| Task brief |
Your answer is a copy of every line in the records where "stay" appears.

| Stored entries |
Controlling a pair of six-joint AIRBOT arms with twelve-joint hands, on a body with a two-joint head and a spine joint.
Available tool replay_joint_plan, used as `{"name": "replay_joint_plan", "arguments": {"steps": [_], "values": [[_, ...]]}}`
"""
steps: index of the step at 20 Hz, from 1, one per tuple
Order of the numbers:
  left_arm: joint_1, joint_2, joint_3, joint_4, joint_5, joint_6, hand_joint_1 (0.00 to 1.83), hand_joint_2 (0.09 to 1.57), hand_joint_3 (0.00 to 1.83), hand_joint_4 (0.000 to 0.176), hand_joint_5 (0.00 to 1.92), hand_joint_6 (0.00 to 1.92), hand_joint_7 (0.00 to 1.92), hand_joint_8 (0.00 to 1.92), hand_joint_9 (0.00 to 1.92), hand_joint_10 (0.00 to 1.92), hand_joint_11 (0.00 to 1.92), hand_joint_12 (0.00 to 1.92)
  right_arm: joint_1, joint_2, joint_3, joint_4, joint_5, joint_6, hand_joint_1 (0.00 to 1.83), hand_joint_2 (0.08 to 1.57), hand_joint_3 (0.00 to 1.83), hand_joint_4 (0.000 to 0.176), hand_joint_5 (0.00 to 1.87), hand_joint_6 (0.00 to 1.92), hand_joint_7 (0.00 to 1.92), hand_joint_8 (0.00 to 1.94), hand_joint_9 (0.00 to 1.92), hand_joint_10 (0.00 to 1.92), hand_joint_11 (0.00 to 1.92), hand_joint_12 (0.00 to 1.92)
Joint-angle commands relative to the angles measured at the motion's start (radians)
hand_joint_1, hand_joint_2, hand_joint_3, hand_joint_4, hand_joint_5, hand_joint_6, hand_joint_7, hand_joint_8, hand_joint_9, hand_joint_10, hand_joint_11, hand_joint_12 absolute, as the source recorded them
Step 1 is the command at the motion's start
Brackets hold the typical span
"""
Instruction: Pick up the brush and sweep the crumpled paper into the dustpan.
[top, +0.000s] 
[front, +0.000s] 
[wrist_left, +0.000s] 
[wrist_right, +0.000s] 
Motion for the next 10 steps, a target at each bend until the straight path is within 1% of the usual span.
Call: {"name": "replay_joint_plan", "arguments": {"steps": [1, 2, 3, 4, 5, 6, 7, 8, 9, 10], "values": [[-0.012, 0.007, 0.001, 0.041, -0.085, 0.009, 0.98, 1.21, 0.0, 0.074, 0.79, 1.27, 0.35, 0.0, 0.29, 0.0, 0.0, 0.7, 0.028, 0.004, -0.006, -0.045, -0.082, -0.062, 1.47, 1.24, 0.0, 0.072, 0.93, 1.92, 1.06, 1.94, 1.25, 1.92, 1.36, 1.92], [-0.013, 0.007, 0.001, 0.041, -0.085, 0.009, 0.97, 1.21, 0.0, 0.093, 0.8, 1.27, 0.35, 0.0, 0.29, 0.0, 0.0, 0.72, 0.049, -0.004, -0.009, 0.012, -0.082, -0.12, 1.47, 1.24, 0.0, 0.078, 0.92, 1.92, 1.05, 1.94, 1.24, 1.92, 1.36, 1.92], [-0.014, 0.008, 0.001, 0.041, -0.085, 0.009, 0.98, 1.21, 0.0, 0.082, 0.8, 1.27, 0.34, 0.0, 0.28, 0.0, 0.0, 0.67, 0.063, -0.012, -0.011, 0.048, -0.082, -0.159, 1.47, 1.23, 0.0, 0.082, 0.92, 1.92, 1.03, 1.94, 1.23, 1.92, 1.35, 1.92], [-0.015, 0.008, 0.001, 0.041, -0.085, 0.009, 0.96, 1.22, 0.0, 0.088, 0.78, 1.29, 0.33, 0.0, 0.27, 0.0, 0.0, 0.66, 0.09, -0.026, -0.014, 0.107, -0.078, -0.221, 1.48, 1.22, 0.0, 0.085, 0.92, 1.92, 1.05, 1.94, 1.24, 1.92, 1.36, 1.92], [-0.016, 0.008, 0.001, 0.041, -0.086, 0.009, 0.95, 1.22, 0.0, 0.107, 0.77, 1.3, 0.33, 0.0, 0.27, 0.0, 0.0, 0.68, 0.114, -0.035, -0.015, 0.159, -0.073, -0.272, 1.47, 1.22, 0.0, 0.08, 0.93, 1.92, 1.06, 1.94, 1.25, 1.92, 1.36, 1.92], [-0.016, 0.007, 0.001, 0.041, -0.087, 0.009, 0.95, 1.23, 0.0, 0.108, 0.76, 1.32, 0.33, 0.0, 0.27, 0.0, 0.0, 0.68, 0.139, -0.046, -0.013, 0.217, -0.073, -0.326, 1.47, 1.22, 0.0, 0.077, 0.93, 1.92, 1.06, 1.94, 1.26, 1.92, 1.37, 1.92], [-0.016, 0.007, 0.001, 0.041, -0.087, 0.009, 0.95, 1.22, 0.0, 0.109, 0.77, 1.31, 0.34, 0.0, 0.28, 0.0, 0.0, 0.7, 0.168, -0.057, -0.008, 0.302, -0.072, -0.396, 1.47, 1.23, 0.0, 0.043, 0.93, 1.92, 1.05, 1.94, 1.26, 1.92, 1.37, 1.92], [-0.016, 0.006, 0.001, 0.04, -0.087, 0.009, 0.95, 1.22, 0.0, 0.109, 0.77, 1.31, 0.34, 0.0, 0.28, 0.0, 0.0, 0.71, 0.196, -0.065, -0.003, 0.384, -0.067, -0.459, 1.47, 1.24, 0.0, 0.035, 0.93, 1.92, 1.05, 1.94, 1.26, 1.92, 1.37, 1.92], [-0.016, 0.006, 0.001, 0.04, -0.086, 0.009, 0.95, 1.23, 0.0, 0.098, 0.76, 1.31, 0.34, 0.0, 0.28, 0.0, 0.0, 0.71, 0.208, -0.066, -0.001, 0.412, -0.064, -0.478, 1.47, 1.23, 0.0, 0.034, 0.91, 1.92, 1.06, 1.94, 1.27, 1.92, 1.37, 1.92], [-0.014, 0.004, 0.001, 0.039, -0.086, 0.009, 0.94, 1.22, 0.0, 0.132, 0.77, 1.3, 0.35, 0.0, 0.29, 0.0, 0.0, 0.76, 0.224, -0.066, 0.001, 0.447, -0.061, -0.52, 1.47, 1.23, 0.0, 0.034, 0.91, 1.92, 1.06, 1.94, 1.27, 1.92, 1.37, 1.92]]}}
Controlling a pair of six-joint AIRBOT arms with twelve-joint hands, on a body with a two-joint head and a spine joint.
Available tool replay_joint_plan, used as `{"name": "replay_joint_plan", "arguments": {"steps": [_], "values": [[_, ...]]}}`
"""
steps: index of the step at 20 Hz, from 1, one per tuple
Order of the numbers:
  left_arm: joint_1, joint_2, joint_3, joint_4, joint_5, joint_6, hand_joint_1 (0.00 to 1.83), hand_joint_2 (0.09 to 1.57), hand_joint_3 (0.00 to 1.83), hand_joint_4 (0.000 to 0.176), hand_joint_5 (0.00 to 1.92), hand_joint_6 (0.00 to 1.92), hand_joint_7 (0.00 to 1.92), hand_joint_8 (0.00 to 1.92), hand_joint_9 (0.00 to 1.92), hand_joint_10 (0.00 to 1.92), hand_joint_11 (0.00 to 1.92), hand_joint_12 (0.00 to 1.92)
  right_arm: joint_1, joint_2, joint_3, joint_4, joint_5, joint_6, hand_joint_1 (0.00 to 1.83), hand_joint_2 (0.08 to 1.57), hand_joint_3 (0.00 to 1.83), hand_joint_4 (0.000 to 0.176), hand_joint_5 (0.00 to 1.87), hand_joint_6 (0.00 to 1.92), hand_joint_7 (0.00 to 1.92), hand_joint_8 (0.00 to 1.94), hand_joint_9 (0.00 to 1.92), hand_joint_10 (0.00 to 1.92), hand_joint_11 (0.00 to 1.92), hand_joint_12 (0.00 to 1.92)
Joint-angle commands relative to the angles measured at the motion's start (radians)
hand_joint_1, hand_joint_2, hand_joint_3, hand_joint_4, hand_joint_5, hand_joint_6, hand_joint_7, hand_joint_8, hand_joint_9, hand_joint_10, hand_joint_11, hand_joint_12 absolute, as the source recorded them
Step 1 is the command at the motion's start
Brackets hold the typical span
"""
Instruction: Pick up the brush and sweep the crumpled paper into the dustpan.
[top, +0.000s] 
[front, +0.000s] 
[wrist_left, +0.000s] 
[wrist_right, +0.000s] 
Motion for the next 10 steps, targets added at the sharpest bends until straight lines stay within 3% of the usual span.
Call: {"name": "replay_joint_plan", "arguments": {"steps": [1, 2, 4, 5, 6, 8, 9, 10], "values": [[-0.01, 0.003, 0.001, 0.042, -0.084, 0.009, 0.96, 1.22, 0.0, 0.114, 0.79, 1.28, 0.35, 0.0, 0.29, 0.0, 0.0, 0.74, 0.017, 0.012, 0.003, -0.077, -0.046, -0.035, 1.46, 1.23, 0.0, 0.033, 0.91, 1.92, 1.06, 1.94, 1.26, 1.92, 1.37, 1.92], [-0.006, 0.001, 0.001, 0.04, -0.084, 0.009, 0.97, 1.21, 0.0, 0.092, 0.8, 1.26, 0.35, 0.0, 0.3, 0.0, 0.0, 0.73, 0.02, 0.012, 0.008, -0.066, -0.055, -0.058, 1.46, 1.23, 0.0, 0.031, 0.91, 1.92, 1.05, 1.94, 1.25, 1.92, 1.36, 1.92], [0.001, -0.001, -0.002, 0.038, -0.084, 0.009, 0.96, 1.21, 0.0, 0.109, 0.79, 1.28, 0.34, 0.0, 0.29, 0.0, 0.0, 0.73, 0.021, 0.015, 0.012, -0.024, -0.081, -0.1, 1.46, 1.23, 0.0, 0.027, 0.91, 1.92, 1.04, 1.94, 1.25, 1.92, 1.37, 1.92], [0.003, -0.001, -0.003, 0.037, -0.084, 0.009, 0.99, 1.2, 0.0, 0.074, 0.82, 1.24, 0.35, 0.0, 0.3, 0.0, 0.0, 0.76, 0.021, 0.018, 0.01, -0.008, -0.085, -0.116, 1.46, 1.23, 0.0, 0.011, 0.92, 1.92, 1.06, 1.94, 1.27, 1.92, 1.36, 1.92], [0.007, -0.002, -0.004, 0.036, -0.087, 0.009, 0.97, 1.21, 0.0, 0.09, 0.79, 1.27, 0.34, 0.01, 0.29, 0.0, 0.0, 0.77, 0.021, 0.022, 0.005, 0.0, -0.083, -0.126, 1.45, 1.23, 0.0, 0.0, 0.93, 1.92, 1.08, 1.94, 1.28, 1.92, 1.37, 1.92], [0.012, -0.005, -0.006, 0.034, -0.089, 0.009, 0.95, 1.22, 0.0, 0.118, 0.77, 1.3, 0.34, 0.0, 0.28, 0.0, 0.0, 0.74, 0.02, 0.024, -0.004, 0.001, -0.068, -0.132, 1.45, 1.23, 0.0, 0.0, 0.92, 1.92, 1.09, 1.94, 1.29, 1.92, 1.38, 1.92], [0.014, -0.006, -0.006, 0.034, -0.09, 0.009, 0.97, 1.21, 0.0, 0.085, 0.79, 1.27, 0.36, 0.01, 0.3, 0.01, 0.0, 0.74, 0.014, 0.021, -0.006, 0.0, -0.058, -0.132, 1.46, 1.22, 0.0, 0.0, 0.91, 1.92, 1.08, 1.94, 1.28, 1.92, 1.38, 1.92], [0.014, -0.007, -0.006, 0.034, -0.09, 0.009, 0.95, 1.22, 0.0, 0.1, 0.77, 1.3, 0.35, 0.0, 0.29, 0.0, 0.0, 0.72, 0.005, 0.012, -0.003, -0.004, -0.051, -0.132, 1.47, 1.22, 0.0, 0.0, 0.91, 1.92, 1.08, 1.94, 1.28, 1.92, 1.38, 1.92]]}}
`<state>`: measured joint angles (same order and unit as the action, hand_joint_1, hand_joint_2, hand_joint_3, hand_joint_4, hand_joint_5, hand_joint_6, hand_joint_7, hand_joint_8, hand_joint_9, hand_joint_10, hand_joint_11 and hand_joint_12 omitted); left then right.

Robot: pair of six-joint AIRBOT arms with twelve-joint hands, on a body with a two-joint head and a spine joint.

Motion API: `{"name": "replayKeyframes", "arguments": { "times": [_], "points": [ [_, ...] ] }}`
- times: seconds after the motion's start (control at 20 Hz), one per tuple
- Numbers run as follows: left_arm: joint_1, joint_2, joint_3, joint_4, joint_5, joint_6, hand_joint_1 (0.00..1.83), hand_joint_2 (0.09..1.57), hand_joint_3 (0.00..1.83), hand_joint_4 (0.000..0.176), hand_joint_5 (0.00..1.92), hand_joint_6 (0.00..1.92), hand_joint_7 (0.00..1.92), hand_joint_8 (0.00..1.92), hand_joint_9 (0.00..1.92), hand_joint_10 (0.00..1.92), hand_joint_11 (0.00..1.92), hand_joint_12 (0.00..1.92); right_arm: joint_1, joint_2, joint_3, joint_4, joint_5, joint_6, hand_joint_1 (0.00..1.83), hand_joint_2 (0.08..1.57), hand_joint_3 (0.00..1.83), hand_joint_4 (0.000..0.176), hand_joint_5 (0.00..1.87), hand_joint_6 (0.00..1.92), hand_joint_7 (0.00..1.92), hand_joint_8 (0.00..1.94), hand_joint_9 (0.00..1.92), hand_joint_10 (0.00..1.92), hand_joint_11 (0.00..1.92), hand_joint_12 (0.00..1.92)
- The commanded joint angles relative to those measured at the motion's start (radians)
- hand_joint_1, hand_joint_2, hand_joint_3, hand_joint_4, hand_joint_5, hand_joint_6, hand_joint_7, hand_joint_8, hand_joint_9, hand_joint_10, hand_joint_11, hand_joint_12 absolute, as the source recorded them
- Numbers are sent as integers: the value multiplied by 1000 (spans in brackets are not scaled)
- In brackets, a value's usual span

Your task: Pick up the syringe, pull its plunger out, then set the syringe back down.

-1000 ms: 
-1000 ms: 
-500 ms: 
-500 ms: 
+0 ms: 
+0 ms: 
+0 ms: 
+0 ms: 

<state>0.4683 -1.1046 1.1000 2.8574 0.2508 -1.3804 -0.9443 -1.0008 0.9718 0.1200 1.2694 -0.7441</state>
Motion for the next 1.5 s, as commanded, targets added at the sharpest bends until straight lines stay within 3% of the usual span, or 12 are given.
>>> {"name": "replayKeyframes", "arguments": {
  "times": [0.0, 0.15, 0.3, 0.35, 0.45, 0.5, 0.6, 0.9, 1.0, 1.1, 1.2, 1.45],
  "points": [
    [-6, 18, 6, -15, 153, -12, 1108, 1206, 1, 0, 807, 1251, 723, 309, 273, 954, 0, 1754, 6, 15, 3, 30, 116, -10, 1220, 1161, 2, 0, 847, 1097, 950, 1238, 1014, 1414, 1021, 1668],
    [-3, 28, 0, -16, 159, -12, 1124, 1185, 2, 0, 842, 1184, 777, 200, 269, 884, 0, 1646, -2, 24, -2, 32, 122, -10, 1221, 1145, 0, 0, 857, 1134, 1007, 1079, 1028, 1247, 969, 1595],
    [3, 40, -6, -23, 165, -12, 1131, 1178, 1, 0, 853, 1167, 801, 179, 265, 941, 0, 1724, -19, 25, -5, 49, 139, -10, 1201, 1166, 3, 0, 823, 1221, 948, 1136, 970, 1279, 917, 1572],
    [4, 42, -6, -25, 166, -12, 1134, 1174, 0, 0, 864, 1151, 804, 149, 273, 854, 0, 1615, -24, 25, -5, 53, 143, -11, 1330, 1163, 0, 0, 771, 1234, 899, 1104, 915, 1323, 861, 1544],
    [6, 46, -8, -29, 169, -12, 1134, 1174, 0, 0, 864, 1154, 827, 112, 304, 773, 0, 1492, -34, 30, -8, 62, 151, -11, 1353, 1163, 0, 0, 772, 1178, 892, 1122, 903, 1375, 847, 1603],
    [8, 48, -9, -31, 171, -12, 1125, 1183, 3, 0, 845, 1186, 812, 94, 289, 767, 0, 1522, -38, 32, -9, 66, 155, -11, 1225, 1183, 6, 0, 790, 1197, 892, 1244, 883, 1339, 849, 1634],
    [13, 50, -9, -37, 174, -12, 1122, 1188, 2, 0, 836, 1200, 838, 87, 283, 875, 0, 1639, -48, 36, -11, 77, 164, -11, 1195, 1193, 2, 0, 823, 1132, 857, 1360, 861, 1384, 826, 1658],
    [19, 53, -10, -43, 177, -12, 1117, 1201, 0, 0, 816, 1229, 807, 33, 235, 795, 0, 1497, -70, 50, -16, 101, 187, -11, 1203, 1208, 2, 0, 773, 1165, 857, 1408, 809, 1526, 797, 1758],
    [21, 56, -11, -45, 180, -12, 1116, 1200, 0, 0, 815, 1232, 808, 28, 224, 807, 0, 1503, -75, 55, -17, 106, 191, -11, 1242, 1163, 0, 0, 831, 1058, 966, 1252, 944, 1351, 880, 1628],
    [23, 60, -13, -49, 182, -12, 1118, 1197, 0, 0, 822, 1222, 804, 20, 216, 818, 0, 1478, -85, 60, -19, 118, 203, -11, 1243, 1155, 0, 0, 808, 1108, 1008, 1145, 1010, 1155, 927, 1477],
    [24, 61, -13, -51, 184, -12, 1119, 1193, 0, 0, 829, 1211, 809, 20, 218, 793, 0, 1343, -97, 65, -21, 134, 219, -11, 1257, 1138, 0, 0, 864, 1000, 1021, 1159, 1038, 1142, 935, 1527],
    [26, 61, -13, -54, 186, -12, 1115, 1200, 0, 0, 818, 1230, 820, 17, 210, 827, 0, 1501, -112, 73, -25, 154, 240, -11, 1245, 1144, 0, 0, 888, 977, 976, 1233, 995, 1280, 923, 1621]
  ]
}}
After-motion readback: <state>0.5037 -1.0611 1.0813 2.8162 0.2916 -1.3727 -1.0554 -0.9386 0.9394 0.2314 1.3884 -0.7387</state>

| Exercise answer |
Motion for the next 10 steps, targets added at the sharpest bends until straight lines stay within 3% of the usual span.
Motion for the next 1.5 s, as commanded, targets added at the sharpest bends until straight lines stay within 3% of the usual span, or 12 are given.

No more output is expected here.